(What to work on):
Return all lines of the records that contain the word "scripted".

(Data shown):
::::::::

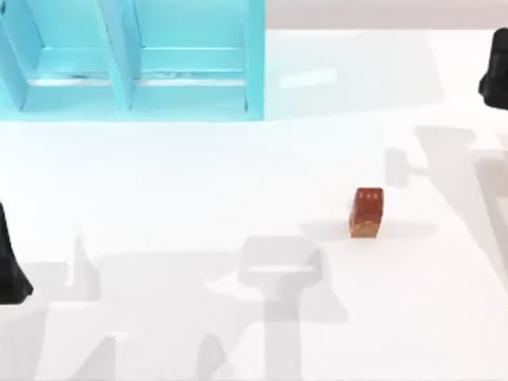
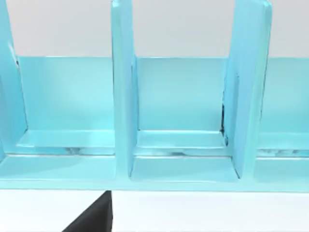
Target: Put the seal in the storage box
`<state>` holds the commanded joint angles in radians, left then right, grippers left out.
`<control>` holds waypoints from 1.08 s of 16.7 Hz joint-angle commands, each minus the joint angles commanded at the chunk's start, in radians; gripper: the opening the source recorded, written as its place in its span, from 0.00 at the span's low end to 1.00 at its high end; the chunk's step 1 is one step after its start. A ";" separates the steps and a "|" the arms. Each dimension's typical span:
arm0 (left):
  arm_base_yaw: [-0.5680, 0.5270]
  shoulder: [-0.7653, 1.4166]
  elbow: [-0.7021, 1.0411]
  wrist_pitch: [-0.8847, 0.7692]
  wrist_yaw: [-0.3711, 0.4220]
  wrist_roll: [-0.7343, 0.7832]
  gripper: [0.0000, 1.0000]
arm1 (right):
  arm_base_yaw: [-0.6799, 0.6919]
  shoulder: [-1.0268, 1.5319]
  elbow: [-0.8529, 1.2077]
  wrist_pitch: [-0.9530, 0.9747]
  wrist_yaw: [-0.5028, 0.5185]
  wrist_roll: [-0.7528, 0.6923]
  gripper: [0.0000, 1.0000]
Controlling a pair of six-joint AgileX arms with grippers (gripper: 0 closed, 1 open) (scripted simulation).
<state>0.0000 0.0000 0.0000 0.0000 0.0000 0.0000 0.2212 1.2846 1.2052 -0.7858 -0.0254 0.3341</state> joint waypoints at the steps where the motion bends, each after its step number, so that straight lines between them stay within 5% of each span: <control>1: 0.000 0.000 0.000 0.000 0.000 0.000 1.00 | 0.024 0.081 0.088 -0.047 -0.001 0.023 1.00; 9: 0.000 0.000 0.000 0.000 0.000 0.000 1.00 | 0.207 0.674 0.569 -0.417 0.015 0.144 1.00; 18: 0.000 0.000 0.000 0.000 0.000 0.000 1.00 | 0.259 0.834 0.655 -0.526 0.028 0.164 1.00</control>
<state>0.0000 0.0000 0.0000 0.0000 0.0000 0.0000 0.4799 2.1186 1.8598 -1.3118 0.0024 0.4982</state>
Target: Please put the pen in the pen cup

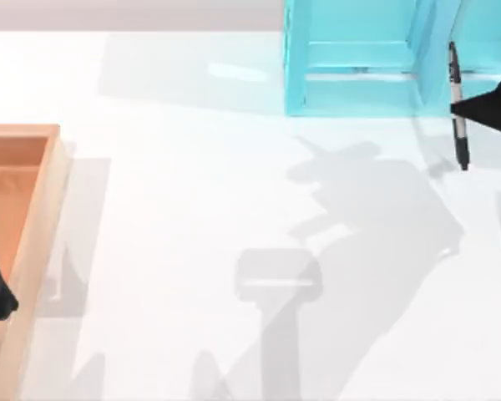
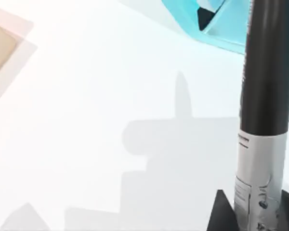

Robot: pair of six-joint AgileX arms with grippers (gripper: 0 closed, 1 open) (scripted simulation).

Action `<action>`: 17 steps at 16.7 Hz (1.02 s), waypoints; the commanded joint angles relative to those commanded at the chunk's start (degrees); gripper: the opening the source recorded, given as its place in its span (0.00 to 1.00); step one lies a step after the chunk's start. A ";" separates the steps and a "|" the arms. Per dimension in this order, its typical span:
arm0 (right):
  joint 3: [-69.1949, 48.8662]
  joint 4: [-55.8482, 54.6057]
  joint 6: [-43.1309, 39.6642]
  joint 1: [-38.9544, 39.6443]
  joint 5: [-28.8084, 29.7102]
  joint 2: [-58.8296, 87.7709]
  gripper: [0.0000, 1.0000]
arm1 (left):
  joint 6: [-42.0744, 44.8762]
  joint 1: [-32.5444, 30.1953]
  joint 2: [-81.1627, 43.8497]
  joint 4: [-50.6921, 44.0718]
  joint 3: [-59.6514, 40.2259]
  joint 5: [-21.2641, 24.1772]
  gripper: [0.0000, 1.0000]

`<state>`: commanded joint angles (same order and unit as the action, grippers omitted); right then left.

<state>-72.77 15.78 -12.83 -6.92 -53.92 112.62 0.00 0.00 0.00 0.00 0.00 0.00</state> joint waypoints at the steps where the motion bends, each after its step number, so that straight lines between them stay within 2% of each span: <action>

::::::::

(Result below):
Controlling a pair of six-joint AgileX arms with grippers (gripper: 0 closed, 1 open) (scripted simulation).
Robot: pair of six-joint AgileX arms with grippers (gripper: 0 closed, 1 open) (scripted simulation).

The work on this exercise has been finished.